Parshat Toldot: Disabled persons on our family tree?
Here are some of my Toldot oldies:
- Yaakov the ganiff (Jacob the thief)
- Aftermath of 1st recorded shidduch crisis
- Callous indifference or senile dementia?
- Toldot 2010
And here's an old-new thought, something that I've heard for years: Some say that Yitzchak/Isaac was developmentally disabled. There are points both in support of that theory and opposed. On the one hand, Yitzchak seems to have gone along with his father's plan to sacrifice him, he's the only patriarch who needed massive "shadchan*" intervention in order to get married, and he was deceived into misidentifying his own younger son by a simple placement of animal skins on the smooth-skinned son's arms and neck. On the other hand, he seems to have had some business sense. Your call.
*shadchan = matchmaker
10 Comments:
I think that Isaac's main issue was PTSD. I'm not sure he was deceived, just confused when Jacob showed up with fur on his arms. I believe he fully intended to use the time it would take Esau to kill, dress, and cook something to give Jacob the blessing.
As for Esau being LD? I don't know. He's pretty successful in his own right by the time Jacob gets back from Haran. As for the sale of the birthright . . . I am intrigued by the Midrash that says Esau had just killed Nimrod: Depending on how Nimrod's Comitatus reacts, Esau's either a dead man or a warlord. Either way, he doesn't need to be tied to the family farm.
So this whole "bring me some venison to eat and then I'll bless you" was actually just a ruse to get Esav out of the house, er, tent, long enough for Yitzchak to give the blessing to Yaakov? Well, that's certainly an interpretation that I've never heard before, and a very interesting one. Reform BT, did you learn it from someone else or from a text, or it yours?
It is, indeed, true that Esav seems to have developed considerable business skills by the time Yaakov returns from Lavan's home. It's possible that he was a late bloomer. It has not escaped my attention that, while Esav did not complain about the theft of his birthright when the theft occurred, he *did* complain about it after Yaakov stole the blessing.

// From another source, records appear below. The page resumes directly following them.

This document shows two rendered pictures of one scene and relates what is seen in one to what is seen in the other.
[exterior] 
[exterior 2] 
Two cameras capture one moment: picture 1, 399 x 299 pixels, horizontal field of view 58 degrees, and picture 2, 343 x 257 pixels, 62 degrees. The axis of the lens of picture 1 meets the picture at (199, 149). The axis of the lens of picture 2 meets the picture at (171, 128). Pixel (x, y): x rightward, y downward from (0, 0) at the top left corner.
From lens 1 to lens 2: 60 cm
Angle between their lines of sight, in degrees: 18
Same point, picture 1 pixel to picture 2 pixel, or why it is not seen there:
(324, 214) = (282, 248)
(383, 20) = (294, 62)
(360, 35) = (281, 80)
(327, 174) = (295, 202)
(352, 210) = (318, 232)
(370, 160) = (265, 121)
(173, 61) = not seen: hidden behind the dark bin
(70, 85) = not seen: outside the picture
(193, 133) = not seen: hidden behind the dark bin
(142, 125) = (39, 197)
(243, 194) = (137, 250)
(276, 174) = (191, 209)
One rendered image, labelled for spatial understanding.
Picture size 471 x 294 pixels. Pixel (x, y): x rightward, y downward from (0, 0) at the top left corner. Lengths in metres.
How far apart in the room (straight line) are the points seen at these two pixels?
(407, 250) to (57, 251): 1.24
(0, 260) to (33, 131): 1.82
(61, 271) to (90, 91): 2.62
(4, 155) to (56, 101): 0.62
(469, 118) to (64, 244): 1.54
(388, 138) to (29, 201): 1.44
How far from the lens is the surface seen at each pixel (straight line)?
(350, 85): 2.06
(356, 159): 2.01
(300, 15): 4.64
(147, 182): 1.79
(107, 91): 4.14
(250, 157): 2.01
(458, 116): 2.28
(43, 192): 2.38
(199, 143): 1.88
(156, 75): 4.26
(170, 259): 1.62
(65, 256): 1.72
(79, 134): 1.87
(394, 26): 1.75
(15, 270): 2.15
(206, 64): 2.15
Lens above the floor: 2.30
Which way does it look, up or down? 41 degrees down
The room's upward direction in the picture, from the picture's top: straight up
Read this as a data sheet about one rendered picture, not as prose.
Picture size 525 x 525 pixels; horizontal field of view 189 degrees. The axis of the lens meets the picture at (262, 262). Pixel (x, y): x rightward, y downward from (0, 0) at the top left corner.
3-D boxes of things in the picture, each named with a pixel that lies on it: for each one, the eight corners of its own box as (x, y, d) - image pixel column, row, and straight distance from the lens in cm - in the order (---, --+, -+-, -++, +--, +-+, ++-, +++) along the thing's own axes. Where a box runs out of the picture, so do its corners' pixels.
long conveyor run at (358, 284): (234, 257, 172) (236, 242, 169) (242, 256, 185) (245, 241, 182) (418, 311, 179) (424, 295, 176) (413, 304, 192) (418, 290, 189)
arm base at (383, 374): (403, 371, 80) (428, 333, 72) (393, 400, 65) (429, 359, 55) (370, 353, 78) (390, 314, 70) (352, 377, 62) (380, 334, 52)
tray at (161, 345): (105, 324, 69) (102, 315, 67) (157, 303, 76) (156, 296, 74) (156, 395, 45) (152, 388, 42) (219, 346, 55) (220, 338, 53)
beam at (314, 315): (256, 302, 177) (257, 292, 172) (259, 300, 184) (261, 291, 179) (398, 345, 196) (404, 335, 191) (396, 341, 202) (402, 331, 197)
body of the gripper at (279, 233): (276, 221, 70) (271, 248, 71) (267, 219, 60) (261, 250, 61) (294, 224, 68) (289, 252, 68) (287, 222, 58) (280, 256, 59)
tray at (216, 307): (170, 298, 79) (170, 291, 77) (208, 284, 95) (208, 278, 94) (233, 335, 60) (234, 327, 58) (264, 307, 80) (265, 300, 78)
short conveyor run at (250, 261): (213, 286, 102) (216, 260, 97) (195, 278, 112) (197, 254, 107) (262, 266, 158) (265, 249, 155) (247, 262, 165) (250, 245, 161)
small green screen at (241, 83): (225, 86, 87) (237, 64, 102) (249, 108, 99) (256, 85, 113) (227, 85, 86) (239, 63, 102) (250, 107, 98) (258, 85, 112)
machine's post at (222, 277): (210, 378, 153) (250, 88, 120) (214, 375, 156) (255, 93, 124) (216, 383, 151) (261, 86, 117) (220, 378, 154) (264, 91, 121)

As for that midrash, I just checked the Torah text, and all it says is that "Esau came in from the field, and he was faint." ("Ayef" actually means "tired"--personally, I wouldn't translate that word as "faint.") Sounds to me as if the ancients who "wrote" that midrash--I'm assuming, perhaps incorrectly, that midrashim were originally transmitted orally--concocted that story pretty much out of thin air just to explain why Esav didn't care about the loss of his birthright.

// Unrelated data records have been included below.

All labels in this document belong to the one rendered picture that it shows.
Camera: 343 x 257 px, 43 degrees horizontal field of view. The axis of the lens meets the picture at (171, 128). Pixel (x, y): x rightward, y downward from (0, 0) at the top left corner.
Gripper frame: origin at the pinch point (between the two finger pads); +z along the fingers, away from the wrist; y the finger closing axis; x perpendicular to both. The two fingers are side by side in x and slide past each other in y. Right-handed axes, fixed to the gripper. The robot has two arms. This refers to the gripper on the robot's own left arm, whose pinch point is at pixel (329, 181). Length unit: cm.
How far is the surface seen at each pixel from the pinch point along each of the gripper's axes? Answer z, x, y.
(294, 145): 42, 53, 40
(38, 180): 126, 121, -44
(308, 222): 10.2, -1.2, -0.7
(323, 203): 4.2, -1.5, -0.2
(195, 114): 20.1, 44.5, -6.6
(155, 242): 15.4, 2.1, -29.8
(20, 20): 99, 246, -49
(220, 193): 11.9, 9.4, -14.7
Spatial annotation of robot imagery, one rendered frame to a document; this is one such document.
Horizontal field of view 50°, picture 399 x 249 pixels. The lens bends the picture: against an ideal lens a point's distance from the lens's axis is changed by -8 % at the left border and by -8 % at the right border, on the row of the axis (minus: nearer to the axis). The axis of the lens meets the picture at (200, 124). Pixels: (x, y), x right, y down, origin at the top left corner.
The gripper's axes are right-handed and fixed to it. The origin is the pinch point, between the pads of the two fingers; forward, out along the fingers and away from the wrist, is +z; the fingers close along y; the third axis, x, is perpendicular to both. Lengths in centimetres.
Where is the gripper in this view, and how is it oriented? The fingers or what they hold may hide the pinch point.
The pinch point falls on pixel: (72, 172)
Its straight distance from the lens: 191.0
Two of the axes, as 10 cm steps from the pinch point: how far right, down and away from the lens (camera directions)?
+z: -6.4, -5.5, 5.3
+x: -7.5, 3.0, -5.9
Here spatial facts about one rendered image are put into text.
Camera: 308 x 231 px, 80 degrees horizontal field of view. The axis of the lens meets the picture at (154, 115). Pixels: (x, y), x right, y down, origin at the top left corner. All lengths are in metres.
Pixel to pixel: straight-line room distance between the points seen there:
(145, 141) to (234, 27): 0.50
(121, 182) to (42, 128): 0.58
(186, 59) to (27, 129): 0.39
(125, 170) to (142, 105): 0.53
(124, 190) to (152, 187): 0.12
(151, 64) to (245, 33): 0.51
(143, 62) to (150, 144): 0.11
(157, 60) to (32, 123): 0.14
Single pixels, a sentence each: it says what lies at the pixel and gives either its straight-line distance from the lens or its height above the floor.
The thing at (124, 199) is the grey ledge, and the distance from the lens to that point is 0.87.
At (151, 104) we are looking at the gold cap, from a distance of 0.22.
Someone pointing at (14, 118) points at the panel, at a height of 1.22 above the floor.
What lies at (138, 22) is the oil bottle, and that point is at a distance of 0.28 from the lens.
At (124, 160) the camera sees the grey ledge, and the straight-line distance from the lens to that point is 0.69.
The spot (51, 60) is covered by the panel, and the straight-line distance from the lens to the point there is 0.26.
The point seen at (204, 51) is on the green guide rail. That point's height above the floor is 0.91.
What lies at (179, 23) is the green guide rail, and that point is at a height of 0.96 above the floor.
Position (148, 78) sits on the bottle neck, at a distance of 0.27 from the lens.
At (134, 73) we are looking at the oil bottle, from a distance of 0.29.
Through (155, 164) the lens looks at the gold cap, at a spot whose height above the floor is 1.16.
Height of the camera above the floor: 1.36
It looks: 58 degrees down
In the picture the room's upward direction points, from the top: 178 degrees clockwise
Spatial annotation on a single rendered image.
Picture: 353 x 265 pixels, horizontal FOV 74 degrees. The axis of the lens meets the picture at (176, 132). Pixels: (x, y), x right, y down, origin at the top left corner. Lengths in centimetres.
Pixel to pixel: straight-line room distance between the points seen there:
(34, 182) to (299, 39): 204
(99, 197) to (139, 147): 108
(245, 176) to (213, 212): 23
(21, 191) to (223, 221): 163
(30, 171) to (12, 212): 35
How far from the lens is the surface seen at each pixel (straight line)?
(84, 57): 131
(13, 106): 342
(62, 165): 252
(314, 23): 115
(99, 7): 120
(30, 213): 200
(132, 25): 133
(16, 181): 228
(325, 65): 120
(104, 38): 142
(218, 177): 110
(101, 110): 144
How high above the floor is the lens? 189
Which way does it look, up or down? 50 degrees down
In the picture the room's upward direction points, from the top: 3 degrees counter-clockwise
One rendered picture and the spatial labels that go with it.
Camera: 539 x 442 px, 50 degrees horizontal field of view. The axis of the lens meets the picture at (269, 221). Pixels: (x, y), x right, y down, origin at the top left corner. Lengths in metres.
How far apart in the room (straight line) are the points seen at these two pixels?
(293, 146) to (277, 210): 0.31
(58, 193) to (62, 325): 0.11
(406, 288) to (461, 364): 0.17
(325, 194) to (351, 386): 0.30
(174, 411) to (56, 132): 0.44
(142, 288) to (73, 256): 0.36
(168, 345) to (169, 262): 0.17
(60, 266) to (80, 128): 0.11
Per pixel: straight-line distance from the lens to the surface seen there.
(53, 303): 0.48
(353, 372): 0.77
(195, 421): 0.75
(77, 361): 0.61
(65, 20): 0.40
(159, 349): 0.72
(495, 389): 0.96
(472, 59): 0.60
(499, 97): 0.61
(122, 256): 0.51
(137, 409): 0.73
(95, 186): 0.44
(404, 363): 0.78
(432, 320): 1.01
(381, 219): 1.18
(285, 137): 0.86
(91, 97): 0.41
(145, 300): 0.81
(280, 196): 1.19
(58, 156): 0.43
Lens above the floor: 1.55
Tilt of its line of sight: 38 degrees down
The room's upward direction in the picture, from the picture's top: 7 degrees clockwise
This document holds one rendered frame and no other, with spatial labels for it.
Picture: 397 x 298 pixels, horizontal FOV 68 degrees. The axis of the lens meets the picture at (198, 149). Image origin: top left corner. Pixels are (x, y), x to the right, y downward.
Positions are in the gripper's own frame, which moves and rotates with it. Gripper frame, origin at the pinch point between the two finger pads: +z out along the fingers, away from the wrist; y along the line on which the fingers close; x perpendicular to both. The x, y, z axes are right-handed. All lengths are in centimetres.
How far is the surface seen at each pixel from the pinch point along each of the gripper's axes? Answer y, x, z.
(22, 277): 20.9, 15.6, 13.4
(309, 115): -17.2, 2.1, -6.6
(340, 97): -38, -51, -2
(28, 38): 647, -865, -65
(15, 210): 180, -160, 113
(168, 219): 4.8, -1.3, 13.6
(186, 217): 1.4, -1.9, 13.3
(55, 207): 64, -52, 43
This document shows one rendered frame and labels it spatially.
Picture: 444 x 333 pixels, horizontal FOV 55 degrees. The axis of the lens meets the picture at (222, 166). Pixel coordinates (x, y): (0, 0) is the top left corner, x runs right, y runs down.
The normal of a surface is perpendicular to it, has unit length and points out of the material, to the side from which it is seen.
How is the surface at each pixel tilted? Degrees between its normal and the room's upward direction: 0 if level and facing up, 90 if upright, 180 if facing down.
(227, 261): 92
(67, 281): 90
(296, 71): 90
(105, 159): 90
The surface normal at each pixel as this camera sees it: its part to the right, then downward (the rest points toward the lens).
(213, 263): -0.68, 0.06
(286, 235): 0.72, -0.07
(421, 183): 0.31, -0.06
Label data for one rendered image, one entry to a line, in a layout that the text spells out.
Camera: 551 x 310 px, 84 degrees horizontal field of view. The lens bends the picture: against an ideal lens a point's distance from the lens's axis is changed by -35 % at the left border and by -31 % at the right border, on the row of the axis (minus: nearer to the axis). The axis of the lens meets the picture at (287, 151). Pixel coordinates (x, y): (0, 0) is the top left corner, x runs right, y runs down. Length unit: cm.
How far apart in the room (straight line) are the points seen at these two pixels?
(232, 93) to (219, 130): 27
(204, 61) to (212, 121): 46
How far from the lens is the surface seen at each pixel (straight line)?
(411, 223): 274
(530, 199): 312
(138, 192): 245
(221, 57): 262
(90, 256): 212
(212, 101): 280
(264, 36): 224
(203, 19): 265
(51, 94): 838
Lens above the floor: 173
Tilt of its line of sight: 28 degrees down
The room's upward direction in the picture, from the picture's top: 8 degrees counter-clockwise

That reading is something I came up with, but I subsequently discovered that there is an "Isaac wasn't deceived" tradition out there.

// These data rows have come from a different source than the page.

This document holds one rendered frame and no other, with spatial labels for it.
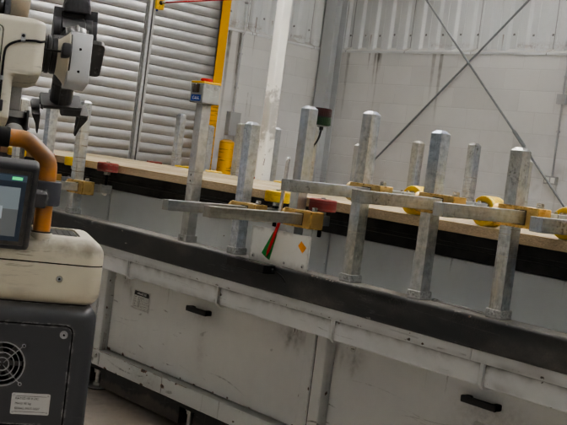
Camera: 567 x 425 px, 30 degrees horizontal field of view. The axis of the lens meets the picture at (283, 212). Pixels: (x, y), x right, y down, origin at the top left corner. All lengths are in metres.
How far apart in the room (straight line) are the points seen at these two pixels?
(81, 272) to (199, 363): 1.82
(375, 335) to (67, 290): 1.07
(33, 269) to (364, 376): 1.43
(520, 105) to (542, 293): 8.84
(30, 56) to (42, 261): 0.52
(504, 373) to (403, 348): 0.32
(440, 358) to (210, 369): 1.25
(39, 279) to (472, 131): 10.07
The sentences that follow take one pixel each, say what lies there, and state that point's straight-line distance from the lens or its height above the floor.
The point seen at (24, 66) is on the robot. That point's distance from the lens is 2.31.
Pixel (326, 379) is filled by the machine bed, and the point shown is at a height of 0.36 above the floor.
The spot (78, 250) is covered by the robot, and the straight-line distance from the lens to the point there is 2.00.
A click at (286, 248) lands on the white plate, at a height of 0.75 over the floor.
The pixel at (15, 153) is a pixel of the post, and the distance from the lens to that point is 4.48.
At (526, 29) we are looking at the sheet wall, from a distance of 11.63.
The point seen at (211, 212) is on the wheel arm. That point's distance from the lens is 2.79.
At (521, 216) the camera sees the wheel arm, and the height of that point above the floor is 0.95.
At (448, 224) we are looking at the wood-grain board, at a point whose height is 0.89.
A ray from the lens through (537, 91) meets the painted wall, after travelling 11.41.
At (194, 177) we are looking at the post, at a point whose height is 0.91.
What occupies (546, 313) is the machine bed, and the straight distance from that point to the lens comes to 2.72.
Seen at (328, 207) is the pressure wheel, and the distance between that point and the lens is 3.02.
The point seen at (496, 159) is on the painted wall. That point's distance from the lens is 11.61.
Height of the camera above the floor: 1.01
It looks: 3 degrees down
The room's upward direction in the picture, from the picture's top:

The reason I think this, by the way, is that the entire story is bracketed by Isaac and Rivka's bitterness over Esau's foreign wives at the beginning, and Esau, overhearing Isaac telling Jacob to take a wife from Haran, and then taking a wife from the Ishmaelites (also mishpacha) at the end. That Jacob should receive the blessing intended at first for Esau strikes me as how this family may have dealt with Esau's exogamy.
For some reason when I think of Esau I can't help thinking of Rick Perry (and yes, that does make Gov. Romney Jacob!)
Speaking of Esau-like characters, the "big dumb non-Jewish lummox vs. clever Jew" motif comes up in other contexts-
http://www.youtube.com/watch?v=gKrOg0KkSw8
Reform BT, I've been reading some of the online drashot/discussions of Parshat Toldot, and there is, indeed, a tradition that Yaakov always intended to give the blessing of the first-born to second-born Yitzchak. Good drash on your part, in any case.
"That Jacob should receive the blessing intended at first for Esau strikes me as how this family may have dealt with Esau's exogamy."
Hmm, good point.
Thanks for the URL,Woodrow. That video was hilarious!
A thought that came out when the wife and I were discussing the parsha last night.
Isaac loved Esau and Rivkah loved Jacob . . .
One may infer that Esau spent a lot of time with Dad and Jacob spent a lot of time with Mom.
And what's the story Dad's going to tell over and over?
The Akeidah.
And what is Mom's story? How, with the help of God, the servant of Abraham took her out of the home of her family of origin, from whom she could not get away fast enough.
So, when Esau comes it from the field, it's "What good is my birthright going to do me?" Why would he want any part of the covenant?
But Jacob learns of a God who rescues and responds to prayer, because this is Rivkah's experience.
Nice interpretation. Never thought of that. Kudos to you and your wife.